München.
Der Kopf ist kahl, der Kranz ist grau. Dann das verschmitzte Lächeln: Man könnte sagen, Hans Kessler wirkt wie ein freundlicher und durchaus verdienstvoller Herr in den besten Jahren. Hans Kessler ist Präsident des Fußball-Regionalligisten Darmstadt 98. Und neuerdings einer von mehreren Kronzeugen, die der FC Bayern München bemüht hat, um einen Teil seiner eigenen Fans davon zu überzeugen, dass Uli Hoeneß seinem Darmstädter Kollegen nicht unähnlich ist: freundlich und verdienstvoll nämlich.
Sechzig als Auslöser
Dass es überhaupt so weit kommen musste, ist schon erstaunlich. Beim Heimspiel gegen Borussia Mönchengladbach war Hoeneß aus der Südkurve heraus ungewöhnlich scharf angegriffen worden. Das hatte auch mit dem geplanten und in Teilen der Kurve angefeindeten Transfer des Schalker Nationalkeepers Manuel Neuer zu tun, der Auslöser war jedoch Hoeneß’ Entscheidung, dem hoch verschuldeten Nachbarn und alten Rivalen 1860 München die Schulden zu stunden.

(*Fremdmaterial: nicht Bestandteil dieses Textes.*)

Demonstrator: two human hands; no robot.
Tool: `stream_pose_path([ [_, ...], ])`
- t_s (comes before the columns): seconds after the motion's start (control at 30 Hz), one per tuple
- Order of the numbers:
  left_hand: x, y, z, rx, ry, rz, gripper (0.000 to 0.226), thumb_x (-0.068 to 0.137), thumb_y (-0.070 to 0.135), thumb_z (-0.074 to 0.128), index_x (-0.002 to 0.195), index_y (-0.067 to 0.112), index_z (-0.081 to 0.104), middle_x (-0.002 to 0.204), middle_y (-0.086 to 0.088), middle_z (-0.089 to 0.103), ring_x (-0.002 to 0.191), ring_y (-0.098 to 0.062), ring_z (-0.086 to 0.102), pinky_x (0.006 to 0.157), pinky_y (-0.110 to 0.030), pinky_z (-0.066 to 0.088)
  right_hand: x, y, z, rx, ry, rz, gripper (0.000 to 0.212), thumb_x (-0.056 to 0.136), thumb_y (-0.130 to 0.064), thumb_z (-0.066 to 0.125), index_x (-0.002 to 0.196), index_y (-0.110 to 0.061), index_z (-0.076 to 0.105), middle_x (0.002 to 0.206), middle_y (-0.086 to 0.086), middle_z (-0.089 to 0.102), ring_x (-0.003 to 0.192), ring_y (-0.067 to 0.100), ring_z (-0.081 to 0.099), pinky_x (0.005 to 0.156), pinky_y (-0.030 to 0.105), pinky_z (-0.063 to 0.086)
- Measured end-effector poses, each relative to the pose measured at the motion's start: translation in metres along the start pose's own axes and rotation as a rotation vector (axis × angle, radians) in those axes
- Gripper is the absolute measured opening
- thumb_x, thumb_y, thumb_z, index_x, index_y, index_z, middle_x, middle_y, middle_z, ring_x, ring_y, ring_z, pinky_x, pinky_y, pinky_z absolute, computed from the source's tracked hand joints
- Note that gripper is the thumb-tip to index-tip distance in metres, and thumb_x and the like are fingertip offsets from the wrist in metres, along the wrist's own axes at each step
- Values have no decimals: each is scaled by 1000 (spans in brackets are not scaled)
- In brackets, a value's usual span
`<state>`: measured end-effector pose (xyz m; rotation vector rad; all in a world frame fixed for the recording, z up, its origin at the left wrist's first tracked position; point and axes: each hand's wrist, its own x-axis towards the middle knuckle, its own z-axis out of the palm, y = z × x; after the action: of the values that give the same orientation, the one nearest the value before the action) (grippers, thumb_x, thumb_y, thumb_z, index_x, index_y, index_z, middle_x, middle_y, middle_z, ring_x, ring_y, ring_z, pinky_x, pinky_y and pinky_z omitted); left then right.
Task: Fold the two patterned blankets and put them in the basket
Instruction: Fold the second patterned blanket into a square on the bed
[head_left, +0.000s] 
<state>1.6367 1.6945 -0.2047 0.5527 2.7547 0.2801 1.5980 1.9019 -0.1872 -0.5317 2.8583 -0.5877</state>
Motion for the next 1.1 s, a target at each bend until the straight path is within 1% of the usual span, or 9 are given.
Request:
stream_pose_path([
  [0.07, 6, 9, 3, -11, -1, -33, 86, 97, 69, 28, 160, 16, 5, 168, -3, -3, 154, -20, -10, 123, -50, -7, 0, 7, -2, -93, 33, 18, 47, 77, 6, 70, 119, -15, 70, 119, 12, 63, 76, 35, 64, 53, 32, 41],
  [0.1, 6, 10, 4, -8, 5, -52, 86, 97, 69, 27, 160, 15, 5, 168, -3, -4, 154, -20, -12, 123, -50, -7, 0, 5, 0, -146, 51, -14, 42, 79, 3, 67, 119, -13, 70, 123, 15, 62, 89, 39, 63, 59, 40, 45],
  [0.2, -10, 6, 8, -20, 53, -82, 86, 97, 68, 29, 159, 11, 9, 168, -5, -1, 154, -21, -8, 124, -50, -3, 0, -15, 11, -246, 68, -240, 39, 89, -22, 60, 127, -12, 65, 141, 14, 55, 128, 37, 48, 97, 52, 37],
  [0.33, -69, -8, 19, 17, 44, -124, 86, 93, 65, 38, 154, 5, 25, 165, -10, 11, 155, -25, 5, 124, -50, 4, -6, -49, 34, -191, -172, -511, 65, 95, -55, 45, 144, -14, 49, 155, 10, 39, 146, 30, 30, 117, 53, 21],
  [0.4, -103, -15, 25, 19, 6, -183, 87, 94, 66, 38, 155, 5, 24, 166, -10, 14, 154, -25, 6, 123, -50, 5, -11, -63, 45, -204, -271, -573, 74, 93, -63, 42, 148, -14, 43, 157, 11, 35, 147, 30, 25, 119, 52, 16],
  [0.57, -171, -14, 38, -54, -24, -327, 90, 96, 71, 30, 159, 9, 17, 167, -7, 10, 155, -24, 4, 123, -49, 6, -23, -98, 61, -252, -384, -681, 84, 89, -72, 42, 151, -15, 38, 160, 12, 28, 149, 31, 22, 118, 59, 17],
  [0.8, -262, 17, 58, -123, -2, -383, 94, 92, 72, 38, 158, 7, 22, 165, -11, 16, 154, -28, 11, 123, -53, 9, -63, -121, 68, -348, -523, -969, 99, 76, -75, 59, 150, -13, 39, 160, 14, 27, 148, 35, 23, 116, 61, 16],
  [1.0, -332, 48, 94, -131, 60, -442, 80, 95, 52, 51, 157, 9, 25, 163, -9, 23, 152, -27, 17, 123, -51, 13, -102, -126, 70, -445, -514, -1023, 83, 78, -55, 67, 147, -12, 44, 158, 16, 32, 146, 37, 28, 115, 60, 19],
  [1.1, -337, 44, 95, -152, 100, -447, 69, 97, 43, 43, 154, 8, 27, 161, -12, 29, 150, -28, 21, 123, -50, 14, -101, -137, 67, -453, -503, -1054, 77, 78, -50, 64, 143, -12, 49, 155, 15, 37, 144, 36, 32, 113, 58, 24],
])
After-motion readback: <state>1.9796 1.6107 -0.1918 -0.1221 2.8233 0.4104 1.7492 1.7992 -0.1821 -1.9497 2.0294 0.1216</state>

Die Sechziger, sportlich längst zweitklassig, sind Untermieter des FC Bayern in der Arena. Bayern hat offene Forderungen von 2,1 Millionen Euro, doch als die Sechziger das Geld Ende Januar nicht fristgerecht zahlen konnten, gewährte Hoeneß einen Zahlungsaufschub bis Mitte Juli. Das hat ihm aus der Südkurve, dort, wo der Bayern-Fanclub „Schickeria“ den Ton angibt, den Vorwurf eingebracht, ein „Lügner“ zu sein.
Das hat, das konnte den FC Bayern nicht ruhen lassen. Rund ums Heimspiel gegen Leverkusen fuhr der Verein, so auch im Stadionheft, reihenweise Kronzeugen auf, die die Verdienste von Uli Hoeneß priesen, wahlweise auch sein soziales Engagement. Einer war Hans Kessler: Hoeneß hatte Darmstadt 2008 in höchster finanzieller Not mit einem Benefizspiel 200 000 Euro in die Kasse gespült.

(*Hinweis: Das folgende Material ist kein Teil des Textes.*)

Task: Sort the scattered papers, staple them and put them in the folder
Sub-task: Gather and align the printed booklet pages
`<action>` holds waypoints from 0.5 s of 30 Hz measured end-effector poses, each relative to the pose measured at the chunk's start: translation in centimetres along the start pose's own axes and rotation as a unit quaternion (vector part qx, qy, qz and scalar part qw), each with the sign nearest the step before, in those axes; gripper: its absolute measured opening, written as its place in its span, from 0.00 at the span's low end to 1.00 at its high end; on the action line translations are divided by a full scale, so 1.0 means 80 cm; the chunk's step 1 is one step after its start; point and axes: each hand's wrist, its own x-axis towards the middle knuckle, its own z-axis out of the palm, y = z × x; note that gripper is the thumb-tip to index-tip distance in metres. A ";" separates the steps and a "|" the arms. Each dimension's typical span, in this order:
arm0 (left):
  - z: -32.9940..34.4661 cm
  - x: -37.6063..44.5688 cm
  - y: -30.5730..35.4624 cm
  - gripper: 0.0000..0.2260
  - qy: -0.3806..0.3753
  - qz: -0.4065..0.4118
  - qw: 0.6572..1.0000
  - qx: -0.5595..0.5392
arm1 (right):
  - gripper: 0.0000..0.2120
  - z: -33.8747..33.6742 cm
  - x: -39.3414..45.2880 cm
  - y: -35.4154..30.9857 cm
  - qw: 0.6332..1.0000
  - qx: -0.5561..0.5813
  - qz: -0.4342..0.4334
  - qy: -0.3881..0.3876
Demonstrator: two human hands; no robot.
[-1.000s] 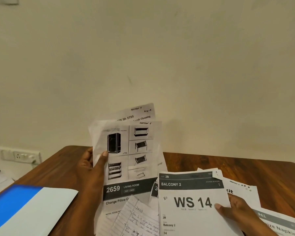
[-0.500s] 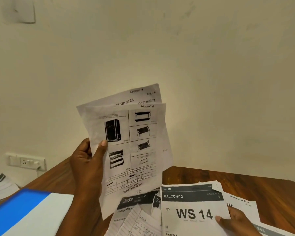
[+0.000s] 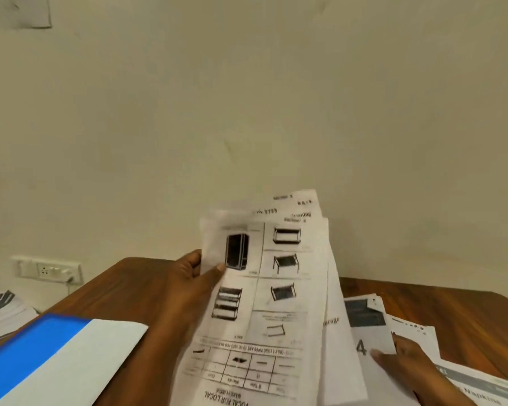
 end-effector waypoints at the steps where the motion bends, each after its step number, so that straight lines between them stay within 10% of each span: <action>1: -0.002 -0.003 -0.016 0.11 -0.024 -0.048 0.998 0.014 | 0.10 -0.002 -0.006 -0.009 1.000 -0.001 -0.001 -0.006; 8: -0.012 -0.014 -0.073 0.05 -0.051 -0.200 0.957 0.203 | 0.14 -0.022 -0.014 0.007 0.986 0.159 0.001 -0.048; 13: -0.021 -0.002 -0.117 0.06 -0.026 -0.167 0.903 0.395 | 0.43 -0.051 -0.013 -0.001 0.978 0.201 -0.033 -0.029; 15: -0.021 0.007 -0.132 0.14 -0.015 -0.121 0.855 0.504 | 0.27 -0.067 -0.017 -0.013 0.977 0.202 -0.054 -0.027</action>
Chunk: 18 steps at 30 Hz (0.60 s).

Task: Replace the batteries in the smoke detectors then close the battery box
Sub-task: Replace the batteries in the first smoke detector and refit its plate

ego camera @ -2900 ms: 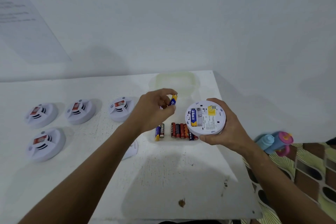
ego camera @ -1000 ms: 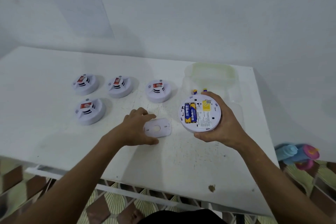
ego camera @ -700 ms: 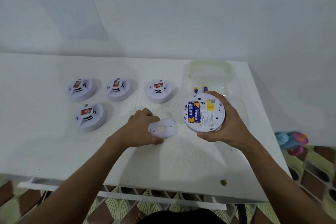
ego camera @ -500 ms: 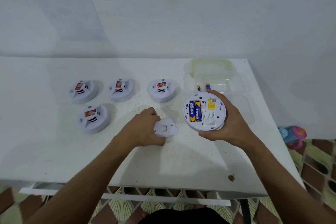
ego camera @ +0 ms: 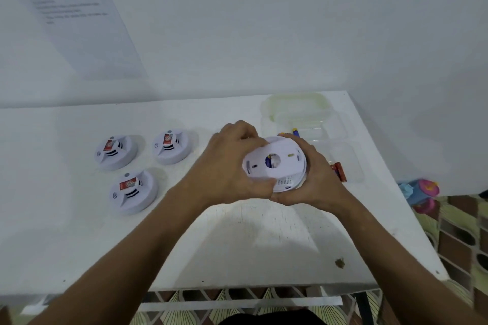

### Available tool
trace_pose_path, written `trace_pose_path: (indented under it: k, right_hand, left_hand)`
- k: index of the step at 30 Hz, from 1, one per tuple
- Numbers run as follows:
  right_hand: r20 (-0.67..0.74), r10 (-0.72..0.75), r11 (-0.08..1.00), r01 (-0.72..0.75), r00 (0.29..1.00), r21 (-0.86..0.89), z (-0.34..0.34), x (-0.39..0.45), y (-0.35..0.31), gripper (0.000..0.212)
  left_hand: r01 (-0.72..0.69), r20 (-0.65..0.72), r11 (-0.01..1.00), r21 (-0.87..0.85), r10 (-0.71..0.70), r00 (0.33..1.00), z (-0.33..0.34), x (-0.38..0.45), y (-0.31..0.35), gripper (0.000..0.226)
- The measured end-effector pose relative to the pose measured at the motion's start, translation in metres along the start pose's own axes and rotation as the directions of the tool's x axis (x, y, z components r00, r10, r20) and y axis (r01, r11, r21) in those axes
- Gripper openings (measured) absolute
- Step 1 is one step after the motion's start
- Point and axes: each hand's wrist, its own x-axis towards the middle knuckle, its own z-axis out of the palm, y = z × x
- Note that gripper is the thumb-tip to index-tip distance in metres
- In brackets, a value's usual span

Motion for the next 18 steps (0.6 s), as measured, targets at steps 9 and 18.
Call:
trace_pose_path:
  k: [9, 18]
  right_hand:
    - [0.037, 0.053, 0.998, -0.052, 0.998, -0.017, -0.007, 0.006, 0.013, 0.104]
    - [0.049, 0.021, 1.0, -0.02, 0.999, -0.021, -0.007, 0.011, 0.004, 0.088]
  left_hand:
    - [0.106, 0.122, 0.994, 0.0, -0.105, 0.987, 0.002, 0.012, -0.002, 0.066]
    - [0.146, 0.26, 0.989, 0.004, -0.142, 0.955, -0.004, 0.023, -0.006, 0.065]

Doch das Münchner Problem mit den Fans bleibt auch nach dem Aktions-Sonntag gegen Bayer. Dabei ist es weniger die widerborstige Schickeria, die den Rekordmeister alarmieren sollte. Die Forderung nach mehr Mitspracherecht, die hinter der Kritik an Hoeneß steckt, werden die Bayern ungerührt aussitzen können. Doch so wie die Schickeria über das Ziel hinaus geschossen war, so bemüht wirkte beim 5:1 gegen Leverkusen die Antwort von Fans und Verein.
Zarte Sprechchöre
Vor dem Spiel waren angeblich tausende Trikots mit dem Schriftzug „Mia san Uli“ verkauft worden, im Stadion war von den Hemden wenig zu sehen. Und die Hoeneß-Sprechchöre, die eine Stunde lang auf sich warten ließen, fielen nach nicht mal einer Minute in sich zusammen. Es fällt nicht schwer, sich auszumalen, welche optische und stimmliche Wucht die Fans in Dortmund oder auf Schalke in einer vergleichbaren Situation entfaltet hätten. Tatsächlich ist die Stimmung in der Münchener Arena sogar bei einem 5:1 eher gedämpft.
Man kann die Bayern ja um vieles beneiden. Ihr Operetten-Publikum im eigenen Stadion gehört nicht dazu.